14. Although the plaintiff was given a ten cent per hour raise along with her transfer to the position of cut sheet wrapper, she testified that when she returned to work on December 3, 1973, she felt that she had been demoted. To begin with, her new position was not as intellectually demanding. Cut sheet wrappers simply counted sheets of paper, wrapped them, and stacked *460 them on shelves, while kardex operators worked with a kardex machine and were required to perform at least simple tasks of mathematicsaddition, subtraction, multiplication, and division. In addition, her new job required more physical exertion. The cut sheet packages were heavy and often had to be lifted to high shelves. Finally, cut sheet wrappers wore casual clothes to work, while kardex operators, being part of the Sales Office, were required to dress, as the plaintiff preferred, more formally. The plaintiff testified that she would have preferred to remain a kardex operator, even if it meant earning ten cents less per hour.
15. The plaintiff worked as a cut sheet wrapper from December 3, 1973, until May 1, 1974. During that time, the plaintiff not only performed her job capably, but helped to train other cut sheet wrappers. She received no complaints about the quality of her work.
16. On January 27, 1974, Ridgeway Enterprises, Inc., shifted to a four day, ten hour per day, work week. The plaintiff, like many other employees, received a ten cent per hour pay raise to compensate for lost overtime resulting from the new work schedule.
17. On May 1, 1974, the plaintiff was called into the office of Mr. Blaylock, the supervisor of the Manufacturing Department. Mr. Blaylock told her that she was being laid off because there was simply not enough work to be done. He gave her a final pay check and a credit union check.
18. The plaintiff was the first person laid off in what proved to be a massive Manufacturing Department layoff. From May 1, 1974, to November 1, 1974, approximately fifty percent of the workers in the Manufacturing Department were laid off because of lack of work, the bulk of them being laid off in October. During that time, no workers in the Supply Department were laid off due to lack of work.
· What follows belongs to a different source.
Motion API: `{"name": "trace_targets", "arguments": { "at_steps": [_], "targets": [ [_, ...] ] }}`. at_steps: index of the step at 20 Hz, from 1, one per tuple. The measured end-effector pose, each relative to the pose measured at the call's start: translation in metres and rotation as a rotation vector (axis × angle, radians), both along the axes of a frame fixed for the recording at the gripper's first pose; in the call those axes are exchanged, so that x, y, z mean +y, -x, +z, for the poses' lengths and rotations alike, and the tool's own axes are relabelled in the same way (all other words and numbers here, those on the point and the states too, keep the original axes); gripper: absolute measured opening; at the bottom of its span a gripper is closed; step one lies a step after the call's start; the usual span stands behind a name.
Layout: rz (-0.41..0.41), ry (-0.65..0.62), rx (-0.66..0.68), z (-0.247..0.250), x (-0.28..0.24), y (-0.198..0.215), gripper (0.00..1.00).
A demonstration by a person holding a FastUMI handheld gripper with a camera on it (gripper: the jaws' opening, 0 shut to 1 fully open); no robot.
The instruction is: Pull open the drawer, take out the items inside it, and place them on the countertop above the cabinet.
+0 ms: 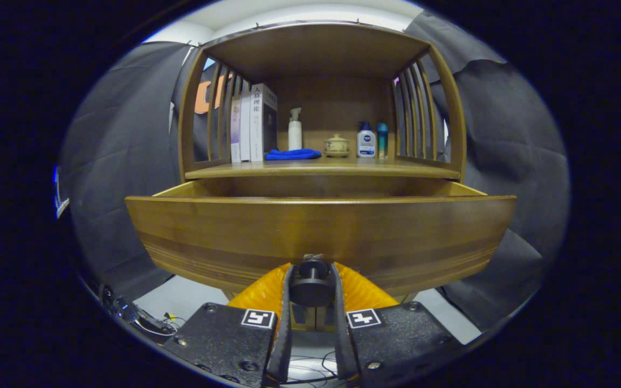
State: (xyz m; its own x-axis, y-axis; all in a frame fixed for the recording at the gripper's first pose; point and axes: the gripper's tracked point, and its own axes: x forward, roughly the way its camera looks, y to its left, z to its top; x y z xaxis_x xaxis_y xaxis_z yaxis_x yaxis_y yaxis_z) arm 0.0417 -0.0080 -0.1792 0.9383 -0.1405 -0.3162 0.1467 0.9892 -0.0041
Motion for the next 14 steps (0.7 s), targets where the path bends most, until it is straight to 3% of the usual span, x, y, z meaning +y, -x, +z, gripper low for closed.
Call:
{"name": "trace_targets", "arguments": {
  "at_steps": [14],
  "targets": [
    [0.052,0.034,0.028,-0.009,0.016,0.066,0.36]
  ]
}}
19. Mr. Dillard contended that he did not know of the impending layoffs in the Manufacturing Department when he transferred the plaintiff there. In addition, the defendant contended that it had a variety of valid business reasons for picking the plaintiff as the first person to lay off. These contentions are simply irrelevant to resolution of the Title VII issues in this case. Having been discriminatorily transferred from the Supply Department to the Manufacturing Department, see Finding of Fact No. 10, the plaintiff is entitled to be "made whole." Albemarle Paper Co. v. Moody, 422 U.S. 405, 95 S. Ct. 2362, 45 L. Ed. 2d 280 (1975). Whether she was laid off first or last, she must be "so far as possible, restored to [the] position where [she] would have been were it not for the unlawful discrimination." Albemarle, supra, at 421, 95 S. Ct. at 2373, (quoting from 118 Cong. Rec. 7168 ). No one was laid off because of lack of work in the Supply Department. "Were it not for the unlawful discrimination," the plaintiff would have been there.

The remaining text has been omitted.